- What you need to do: Nothing but the lines from the one containing "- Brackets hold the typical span" through the last line of the data below should be returned, each copied exactly.
Segment Start: Source material
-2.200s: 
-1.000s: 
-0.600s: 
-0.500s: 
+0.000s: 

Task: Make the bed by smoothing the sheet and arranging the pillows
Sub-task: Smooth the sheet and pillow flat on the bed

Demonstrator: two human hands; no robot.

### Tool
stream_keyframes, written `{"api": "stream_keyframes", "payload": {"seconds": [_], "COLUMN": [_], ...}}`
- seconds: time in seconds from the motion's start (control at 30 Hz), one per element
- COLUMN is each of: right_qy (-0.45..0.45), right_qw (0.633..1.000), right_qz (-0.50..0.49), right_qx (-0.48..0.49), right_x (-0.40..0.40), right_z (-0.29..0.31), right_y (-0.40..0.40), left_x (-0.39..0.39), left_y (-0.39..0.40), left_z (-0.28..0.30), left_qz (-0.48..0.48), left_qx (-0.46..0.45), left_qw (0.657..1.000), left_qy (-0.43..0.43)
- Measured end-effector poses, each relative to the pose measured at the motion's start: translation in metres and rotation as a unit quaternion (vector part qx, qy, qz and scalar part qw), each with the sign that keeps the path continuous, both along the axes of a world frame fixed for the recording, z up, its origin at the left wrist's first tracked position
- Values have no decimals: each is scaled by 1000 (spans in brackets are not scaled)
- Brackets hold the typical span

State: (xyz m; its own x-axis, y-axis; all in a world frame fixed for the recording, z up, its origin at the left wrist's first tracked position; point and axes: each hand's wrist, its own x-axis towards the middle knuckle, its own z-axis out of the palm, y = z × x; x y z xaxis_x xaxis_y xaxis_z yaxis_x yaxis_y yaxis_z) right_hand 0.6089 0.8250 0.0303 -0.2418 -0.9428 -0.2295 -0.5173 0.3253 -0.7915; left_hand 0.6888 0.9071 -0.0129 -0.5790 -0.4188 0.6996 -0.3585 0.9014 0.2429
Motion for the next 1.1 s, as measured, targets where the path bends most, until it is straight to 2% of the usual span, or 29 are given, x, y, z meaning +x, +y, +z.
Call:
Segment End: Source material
- Finished task:
- Brackets hold the typical span

State: (xyz m; its own x-axis, y-axis; all in a world frame fixed for the recording, z up, its origin at the left wrist's first tracked position; point and axes: each hand's wrist, its own x-axis towards the middle knuckle, its own z-axis out of the palm, y = z × x; x y z xaxis_x xaxis_y xaxis_z yaxis_x yaxis_y yaxis_z) right_hand 0.6089 0.8250 0.0303 -0.2418 -0.9428 -0.2295 -0.5173 0.3253 -0.7915; left_hand 0.6888 0.9071 -0.0129 -0.5790 -0.4188 0.6996 -0.3585 0.9014 0.2429
Motion for the next 1.1 s, as measured, targets where the path bends most, until it is straight to 2% of the usual span, or 29 are given, x, y, z meaning +x, +y, +z.
Call:

Nothing more is needed for this answer.